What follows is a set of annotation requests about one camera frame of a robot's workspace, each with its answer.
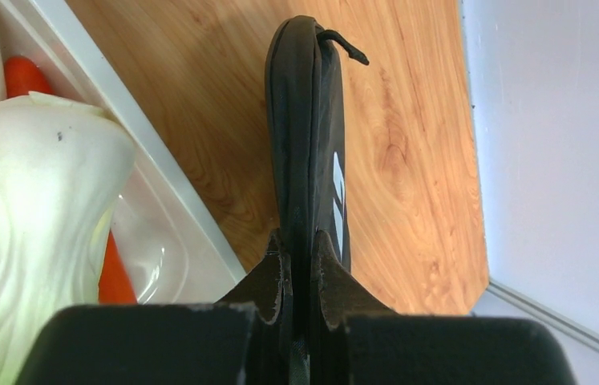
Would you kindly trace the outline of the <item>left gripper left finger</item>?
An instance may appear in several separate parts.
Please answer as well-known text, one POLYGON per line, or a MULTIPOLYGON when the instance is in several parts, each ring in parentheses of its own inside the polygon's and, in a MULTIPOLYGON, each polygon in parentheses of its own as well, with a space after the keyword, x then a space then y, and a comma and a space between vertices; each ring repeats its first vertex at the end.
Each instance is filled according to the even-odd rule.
□ □ □ □
__Action item__:
Everything in the data except the pictures must appear in your answer unchanged.

__Completed task__:
What follows is a set of annotation requests about one camera frame of a robot's workspace, each with its answer.
Would you kindly trace the outline of the <item>left gripper left finger</item>?
An instance may appear in several separate parts.
Please answer as well-known text, one POLYGON per line, or a MULTIPOLYGON when the instance is in several parts, each ring in parentheses of its own inside the polygon's and, in a MULTIPOLYGON, each polygon in parentheses of its own as well, with a space after the keyword, x then a space then y, and a comma and a space between vertices; each ring repeats its first vertex at the end.
Each instance is filled according to the even-odd rule.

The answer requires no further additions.